Hibernation provides clues to heart disease

PULLMAN – In hibernation, a bear’s heart function mimics certain heart diseases of humans and other animals. When a bear comes out of hibernation, its heart resumes normal functioning, unlike humans and other animals with diseased hearts.

Hibernating bears have heart rates of
about 18 beats per minute. In humans, heart rates this slow would cause congestion and heart failure, usually within a matter of weeks. The bears show no illeffects, even after four or five months of slow heart rates.

Lynne Nelson, a cardiologist in WSU’s College of Veterinary Medicine, and Charles Robbins, director of the university’s Bear Research, Education and Conservation Center, are collaborating on a study to assess the myocardial function in grizzly bears during hibernation. Luna, Mica, Kio and Peeka, four hand-raised grizzly bears, have been participating in a study designed to evaluate a bear’s heart function during hibernation. The bears routinely coorperate in echocardiograms studies to assess heart rate and rhythm, how much blood their heart chambers are pumping, and how well heart muscles contract and relaxes.

In humans, it is well recognized that the symptoms of heart failure occur more frequently due to abnormalities in heart relaxation versus contraction or pumping. Heart failure is also often accompanied by changes in heart muscle stiffness or elasticity.

With bears, though, the heart muscle’s ability to relax appears enhanced. This adaptation may help the bears’ heart chambers cope with the increased stress on the muscle that likely develops during the long pauses between heart contractions during slow heart rates.

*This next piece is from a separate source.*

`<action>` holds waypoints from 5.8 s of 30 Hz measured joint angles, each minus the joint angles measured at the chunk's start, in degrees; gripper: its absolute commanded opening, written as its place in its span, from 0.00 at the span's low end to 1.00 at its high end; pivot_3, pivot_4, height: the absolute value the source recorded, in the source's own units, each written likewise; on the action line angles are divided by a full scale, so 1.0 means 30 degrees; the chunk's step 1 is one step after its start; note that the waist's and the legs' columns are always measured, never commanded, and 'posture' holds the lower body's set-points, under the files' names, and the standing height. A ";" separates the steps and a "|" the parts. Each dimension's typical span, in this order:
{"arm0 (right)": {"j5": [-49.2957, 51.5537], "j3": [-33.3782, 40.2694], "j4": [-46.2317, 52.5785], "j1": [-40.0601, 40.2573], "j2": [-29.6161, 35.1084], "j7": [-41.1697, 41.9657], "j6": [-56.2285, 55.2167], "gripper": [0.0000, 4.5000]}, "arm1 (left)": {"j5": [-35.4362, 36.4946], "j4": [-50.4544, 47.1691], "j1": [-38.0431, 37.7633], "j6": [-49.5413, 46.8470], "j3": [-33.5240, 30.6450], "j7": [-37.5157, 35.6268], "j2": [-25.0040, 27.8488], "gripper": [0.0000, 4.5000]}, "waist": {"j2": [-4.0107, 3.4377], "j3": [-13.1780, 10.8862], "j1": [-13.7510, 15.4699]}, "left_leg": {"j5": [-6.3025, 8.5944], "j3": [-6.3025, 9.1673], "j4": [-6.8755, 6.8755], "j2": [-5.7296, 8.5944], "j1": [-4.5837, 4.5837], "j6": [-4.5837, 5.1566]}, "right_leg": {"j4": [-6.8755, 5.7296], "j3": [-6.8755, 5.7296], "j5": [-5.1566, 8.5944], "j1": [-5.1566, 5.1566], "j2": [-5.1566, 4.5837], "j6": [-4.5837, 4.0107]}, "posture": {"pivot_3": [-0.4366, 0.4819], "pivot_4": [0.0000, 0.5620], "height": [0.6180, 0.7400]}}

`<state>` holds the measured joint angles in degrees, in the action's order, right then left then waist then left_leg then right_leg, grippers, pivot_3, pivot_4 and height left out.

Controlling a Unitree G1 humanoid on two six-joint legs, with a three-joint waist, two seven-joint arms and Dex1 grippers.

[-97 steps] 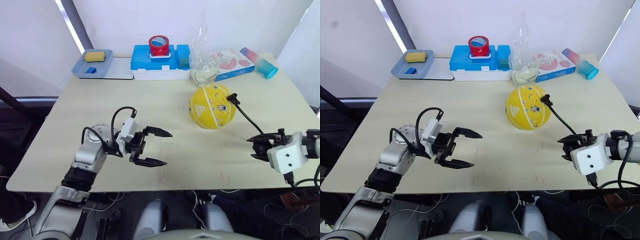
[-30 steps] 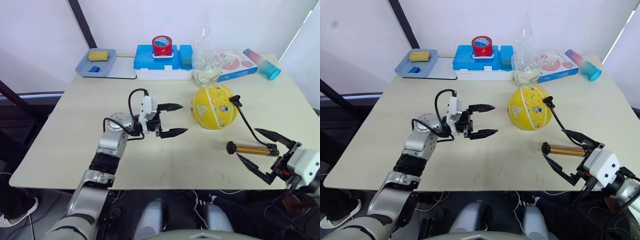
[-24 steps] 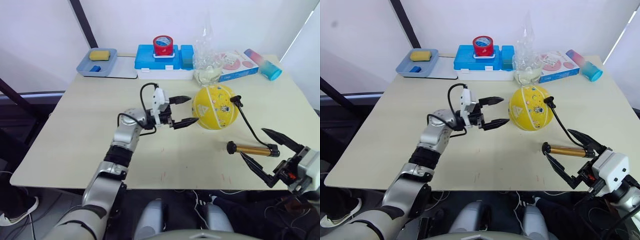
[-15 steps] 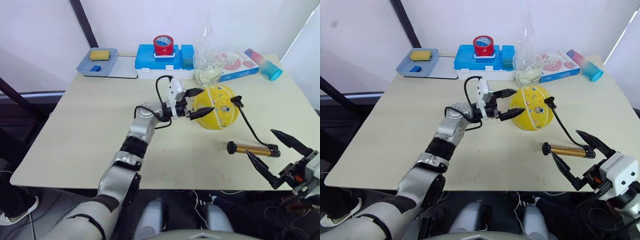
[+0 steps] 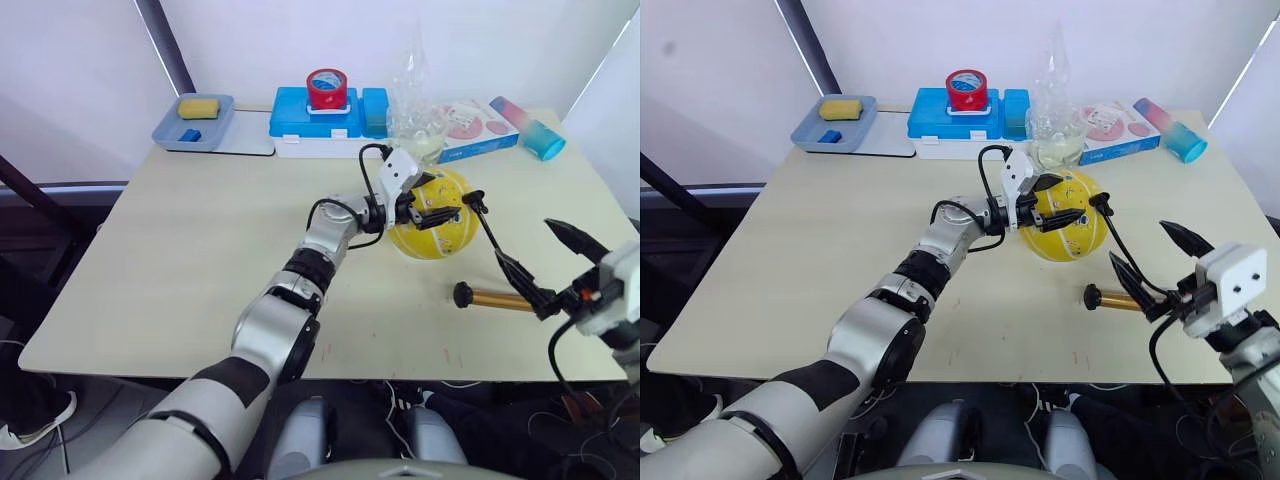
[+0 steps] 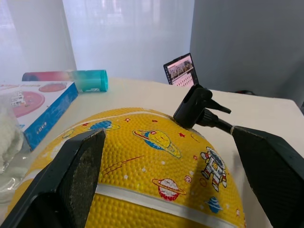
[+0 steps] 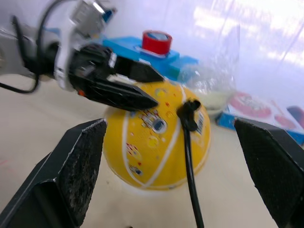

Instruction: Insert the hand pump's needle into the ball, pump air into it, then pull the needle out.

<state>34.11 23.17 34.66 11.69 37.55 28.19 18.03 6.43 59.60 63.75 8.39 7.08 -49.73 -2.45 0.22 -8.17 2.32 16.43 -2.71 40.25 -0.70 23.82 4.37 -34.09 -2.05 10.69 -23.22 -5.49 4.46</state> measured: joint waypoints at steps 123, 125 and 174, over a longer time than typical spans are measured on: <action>-0.2100 -0.1957 -0.6188 -0.9717 0.1369 0.0498 0.7164 0.01 | 0.0711 -0.6776 -0.3226 0.0000 -0.0817 -0.3832 0.2396 1.00 | 0.0012 0.0137 -0.0265 | -0.0008 0.0027 -0.0007 0.0090 0.0109 0.0053 | -0.0150 -0.0087 -0.0023 -0.0137 -0.0148 0.0052 | 0.48 0.27 0.97; -0.2274 -0.1925 -0.5802 -0.8982 0.1047 0.0414 0.6479 0.01 | 0.1310 -0.8307 -0.4227 -0.0949 -0.0794 -0.5089 0.3679 1.00 | 0.0010 0.0137 -0.0340 | -0.0042 0.0025 -0.0007 0.0091 0.0106 -0.0006 | -0.0150 -0.0084 -0.0028 -0.0133 -0.0148 0.0062 | 0.48 0.27 0.97; -0.6374 -0.4473 -0.6981 -0.2462 0.0933 0.5885 -0.3799 0.99 | 0.8466 -1.8957 -1.3946 -0.6251 -0.2417 -1.2377 1.2984 1.00 | -0.0044 0.0050 -0.0453 | -0.0099 -0.0019 -0.0007 0.0005 -0.0005 -0.0100 | -0.0198 0.0015 0.0016 -0.0084 -0.0106 0.0011 | 0.48 0.27 0.97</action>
<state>14.98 9.75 13.72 4.30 40.35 45.84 6.63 31.83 2.73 21.91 -10.36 -0.17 -86.86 36.50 0.09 -8.02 0.96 16.13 -2.77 40.23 -0.69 23.81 4.07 -34.68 -2.01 10.73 -23.47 -5.81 4.49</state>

The enhanced relaxation of the muscle could help avoid congestion and congestive heart failure.
Nelson and her colleagues are evaluating the mechanisms by which bears can adapt to hibernation and that these adaptations may be applicable to treatment for humans and animals with heart disease.
“Often, if we can understand the biology and how things happen — how certain receptors are being stimulated — then therapies can be developed to target muscle protein changes, block the receptors or stimulate the receptors to give that effect,” Nelson said.

For more information, check out this short video overview of research at the WSU Bear Research, Education and Conservation Center: http://tinyurl.com/5zxmmj or visit the Bear Center Web site at http://tinyurl.com/5rowl9.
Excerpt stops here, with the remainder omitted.